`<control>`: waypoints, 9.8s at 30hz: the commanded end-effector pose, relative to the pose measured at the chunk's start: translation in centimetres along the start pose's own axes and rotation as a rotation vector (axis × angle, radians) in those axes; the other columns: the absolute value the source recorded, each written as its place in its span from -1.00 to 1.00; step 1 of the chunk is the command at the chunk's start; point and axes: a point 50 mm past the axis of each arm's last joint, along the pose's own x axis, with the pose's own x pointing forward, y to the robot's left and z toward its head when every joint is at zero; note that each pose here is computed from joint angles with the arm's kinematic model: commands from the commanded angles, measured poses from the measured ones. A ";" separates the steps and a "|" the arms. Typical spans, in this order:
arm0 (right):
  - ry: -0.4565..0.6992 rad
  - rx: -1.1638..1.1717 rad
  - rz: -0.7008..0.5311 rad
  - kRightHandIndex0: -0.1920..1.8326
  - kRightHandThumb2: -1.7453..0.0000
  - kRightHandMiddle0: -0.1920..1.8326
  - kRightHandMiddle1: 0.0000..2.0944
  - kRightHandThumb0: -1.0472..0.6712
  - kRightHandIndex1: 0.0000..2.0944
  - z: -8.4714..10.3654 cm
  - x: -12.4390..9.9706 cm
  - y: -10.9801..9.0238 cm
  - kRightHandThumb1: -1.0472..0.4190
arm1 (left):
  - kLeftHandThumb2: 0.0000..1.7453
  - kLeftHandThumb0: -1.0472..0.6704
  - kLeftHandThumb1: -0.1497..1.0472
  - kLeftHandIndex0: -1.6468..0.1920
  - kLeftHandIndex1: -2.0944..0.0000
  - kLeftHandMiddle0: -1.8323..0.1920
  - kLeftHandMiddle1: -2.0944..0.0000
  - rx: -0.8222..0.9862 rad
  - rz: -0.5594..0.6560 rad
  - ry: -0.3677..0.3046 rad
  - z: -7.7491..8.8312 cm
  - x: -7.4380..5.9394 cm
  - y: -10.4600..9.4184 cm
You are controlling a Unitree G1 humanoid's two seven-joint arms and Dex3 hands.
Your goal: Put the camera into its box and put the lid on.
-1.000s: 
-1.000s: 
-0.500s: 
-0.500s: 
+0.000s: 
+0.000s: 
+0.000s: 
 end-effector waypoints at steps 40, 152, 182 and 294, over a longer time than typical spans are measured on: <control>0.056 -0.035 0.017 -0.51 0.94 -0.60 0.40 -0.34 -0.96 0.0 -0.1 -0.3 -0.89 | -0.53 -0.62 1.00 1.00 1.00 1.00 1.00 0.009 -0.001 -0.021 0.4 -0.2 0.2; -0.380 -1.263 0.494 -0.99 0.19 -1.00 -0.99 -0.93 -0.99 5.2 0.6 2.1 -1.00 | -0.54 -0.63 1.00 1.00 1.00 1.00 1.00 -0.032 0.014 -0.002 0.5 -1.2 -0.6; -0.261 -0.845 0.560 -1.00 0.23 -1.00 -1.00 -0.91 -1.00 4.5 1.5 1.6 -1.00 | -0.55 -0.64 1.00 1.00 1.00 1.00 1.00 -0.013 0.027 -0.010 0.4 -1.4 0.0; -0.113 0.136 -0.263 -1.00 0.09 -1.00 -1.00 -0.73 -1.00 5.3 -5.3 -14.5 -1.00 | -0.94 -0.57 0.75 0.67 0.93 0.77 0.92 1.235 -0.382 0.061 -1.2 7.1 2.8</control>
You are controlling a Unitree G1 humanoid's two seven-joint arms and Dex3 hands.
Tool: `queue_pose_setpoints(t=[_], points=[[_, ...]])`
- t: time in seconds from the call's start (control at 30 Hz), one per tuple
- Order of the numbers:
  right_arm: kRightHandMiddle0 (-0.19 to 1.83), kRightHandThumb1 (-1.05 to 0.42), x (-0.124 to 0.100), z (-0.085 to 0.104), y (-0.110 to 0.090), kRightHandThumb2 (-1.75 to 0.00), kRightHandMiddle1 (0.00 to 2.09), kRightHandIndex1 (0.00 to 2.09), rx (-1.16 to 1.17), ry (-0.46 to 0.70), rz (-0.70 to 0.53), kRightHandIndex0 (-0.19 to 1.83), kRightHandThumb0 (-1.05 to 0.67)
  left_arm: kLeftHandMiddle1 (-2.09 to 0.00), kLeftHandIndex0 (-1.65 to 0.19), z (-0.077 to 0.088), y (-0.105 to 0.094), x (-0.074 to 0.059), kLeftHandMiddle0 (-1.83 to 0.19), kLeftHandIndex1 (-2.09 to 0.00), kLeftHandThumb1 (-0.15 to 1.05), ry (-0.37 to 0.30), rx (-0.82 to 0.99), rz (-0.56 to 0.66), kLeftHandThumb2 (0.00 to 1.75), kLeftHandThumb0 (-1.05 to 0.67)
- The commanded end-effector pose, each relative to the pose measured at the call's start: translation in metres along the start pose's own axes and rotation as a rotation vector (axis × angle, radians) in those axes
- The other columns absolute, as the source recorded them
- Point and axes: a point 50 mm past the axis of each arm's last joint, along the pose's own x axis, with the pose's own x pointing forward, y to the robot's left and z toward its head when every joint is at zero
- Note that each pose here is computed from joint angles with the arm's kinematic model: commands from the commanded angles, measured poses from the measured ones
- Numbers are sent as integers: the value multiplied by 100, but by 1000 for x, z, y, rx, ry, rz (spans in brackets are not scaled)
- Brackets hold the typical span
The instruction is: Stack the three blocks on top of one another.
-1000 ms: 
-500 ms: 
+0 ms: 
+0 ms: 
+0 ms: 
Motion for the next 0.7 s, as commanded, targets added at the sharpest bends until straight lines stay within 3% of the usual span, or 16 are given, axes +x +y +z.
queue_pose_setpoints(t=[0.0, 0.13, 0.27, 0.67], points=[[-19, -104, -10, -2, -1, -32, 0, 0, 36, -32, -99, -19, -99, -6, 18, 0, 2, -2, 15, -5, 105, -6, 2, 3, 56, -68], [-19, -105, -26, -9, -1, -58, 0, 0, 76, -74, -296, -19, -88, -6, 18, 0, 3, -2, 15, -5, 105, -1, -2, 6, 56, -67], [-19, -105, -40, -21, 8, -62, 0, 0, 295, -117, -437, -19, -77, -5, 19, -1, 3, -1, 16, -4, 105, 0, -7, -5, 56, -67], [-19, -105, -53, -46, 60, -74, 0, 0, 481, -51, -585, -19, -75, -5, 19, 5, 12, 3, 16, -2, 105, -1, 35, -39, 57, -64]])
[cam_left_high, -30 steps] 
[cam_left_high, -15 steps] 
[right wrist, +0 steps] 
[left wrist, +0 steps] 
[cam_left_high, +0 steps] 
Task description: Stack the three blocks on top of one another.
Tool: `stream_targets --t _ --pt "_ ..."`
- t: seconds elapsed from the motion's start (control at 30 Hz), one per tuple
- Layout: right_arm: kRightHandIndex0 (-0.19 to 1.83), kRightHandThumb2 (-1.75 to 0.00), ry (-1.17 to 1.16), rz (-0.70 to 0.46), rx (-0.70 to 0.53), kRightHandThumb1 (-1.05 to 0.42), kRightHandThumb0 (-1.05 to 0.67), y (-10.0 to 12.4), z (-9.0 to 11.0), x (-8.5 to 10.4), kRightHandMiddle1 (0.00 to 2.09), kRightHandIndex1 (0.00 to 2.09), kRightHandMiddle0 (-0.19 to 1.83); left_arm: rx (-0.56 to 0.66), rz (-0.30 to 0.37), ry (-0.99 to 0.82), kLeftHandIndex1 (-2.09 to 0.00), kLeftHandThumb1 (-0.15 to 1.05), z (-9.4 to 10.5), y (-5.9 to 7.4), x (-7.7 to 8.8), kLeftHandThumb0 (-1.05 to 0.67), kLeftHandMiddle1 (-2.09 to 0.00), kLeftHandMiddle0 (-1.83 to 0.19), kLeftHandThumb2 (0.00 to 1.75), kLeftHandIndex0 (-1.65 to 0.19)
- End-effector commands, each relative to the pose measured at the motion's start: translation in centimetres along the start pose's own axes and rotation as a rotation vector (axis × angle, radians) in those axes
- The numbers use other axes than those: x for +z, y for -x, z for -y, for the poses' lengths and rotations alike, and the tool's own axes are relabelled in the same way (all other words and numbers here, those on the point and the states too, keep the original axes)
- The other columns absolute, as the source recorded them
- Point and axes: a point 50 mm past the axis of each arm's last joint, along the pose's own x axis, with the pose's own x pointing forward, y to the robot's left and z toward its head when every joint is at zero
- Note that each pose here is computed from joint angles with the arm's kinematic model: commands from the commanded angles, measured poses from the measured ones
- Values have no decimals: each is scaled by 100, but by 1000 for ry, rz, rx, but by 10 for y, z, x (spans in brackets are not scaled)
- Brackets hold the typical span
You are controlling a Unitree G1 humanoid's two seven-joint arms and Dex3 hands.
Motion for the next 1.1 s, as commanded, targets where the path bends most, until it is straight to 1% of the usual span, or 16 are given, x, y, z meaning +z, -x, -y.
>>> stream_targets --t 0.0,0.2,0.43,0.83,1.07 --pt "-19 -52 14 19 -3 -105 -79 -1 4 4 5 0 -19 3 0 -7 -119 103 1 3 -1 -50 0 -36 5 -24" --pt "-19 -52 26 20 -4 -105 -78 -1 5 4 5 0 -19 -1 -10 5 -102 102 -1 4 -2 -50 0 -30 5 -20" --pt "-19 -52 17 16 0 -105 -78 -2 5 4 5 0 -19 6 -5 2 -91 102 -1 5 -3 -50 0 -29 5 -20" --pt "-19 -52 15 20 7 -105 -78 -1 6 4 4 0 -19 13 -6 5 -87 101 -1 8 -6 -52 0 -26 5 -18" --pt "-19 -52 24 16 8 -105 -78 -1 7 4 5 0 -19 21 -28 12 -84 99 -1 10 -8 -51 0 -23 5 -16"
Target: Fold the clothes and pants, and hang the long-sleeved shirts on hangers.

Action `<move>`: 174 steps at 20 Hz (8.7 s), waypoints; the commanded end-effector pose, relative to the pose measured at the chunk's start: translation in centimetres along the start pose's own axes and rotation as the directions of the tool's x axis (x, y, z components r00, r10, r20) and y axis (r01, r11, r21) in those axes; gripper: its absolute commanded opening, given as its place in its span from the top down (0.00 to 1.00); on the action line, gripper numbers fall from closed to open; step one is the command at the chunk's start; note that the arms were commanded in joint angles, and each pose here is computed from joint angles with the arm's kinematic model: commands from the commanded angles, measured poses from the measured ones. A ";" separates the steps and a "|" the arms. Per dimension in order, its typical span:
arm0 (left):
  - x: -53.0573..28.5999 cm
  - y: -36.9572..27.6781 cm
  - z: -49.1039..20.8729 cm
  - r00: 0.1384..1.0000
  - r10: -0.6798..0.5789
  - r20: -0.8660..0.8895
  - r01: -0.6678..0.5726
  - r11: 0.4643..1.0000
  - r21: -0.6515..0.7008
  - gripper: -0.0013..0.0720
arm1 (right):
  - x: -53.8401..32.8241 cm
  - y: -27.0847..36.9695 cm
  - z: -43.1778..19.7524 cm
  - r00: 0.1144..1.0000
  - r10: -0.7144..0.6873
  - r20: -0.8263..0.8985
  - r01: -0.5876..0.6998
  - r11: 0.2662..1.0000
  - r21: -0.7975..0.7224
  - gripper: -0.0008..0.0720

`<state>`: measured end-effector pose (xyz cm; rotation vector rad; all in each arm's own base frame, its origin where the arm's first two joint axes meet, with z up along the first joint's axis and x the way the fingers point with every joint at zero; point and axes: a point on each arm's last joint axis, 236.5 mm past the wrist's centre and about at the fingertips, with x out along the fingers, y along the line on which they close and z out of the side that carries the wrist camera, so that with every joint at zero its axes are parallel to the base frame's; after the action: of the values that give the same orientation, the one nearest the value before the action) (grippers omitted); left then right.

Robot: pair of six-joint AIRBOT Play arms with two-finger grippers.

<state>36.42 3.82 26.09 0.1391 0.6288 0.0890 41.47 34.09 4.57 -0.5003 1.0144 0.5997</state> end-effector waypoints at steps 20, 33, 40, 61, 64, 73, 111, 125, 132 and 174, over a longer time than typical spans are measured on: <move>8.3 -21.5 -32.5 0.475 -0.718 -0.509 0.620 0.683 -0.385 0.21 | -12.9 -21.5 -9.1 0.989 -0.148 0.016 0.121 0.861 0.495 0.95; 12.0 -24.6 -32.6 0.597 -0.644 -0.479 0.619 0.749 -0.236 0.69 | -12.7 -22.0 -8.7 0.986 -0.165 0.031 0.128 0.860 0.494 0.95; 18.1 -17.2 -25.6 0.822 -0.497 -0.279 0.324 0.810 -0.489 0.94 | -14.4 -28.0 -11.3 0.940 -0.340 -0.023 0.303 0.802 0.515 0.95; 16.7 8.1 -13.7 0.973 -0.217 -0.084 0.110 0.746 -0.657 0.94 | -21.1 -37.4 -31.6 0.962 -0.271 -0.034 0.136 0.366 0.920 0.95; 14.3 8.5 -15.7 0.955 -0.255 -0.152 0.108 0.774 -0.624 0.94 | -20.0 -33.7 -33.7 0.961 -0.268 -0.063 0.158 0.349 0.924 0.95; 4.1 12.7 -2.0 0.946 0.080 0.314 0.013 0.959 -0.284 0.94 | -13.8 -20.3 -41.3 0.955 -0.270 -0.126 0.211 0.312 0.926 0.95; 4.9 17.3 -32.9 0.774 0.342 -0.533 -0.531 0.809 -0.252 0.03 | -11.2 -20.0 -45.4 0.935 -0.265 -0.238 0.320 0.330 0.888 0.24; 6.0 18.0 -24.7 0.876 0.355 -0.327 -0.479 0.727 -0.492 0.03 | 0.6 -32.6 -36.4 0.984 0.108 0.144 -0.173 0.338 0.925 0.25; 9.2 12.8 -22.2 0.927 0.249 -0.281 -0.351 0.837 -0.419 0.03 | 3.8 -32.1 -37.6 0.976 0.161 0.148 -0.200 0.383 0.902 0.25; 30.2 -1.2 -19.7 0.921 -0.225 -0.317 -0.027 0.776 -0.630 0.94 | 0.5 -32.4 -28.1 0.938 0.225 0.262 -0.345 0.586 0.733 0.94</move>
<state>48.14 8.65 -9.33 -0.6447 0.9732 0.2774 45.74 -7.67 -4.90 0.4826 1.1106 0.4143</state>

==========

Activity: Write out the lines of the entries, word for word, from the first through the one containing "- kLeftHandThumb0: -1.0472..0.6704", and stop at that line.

Result of the exercise:
`<control>`: waypoints, 9.8s at 30hz: the commanded end-effector pose, relative to the pose measured at the chunk's start: translation in centimetres along the start pose's own axes and rotation as a rotation vector (axis × angle, radians) in those axes; the other columns: the absolute value the source recorded, each written as its place in its span from -1.00 to 1.00; step 1 of the chunk is the command at the chunk's start; point and axes: a point 50 mm past the axis of each arm's last joint, along the pose's own x axis, with the pose's own x pointing forward, y to the robot's left and z toward its head when every joint is at zero; note that each pose here is computed from joint angles with the arm's kinematic model: commands from the commanded angles, measured poses from the measured ones. A ";" separates the steps and a "|" the arms. Typical spans, in this order:
arm0 (right):
  - ry: -0.4565..0.6992 rad
  - rx: -1.1638..1.1717 rad
  - rz: -0.7008..0.5311 rad
  - kRightHandIndex0: -0.1920..1.8326
  - kRightHandThumb2: -1.7453..0.0000
  - kRightHandMiddle0: -0.1920..1.8326
  - kRightHandMiddle1: 0.0000..2.0944
  - kRightHandThumb0: -1.0472..0.6712
  - kRightHandIndex1: 0.0000..2.0944
  - z: -8.4714..10.3654 cm
  - x: -12.4390..9.9706 cm
  - y: -10.9801..9.0238 cm
  - kRightHandThumb1: -1.0472..0.4190
arm1 (left):
  - kLeftHandThumb2: 0.0000..1.7453
  - kLeftHandThumb0: -1.0472..0.6704

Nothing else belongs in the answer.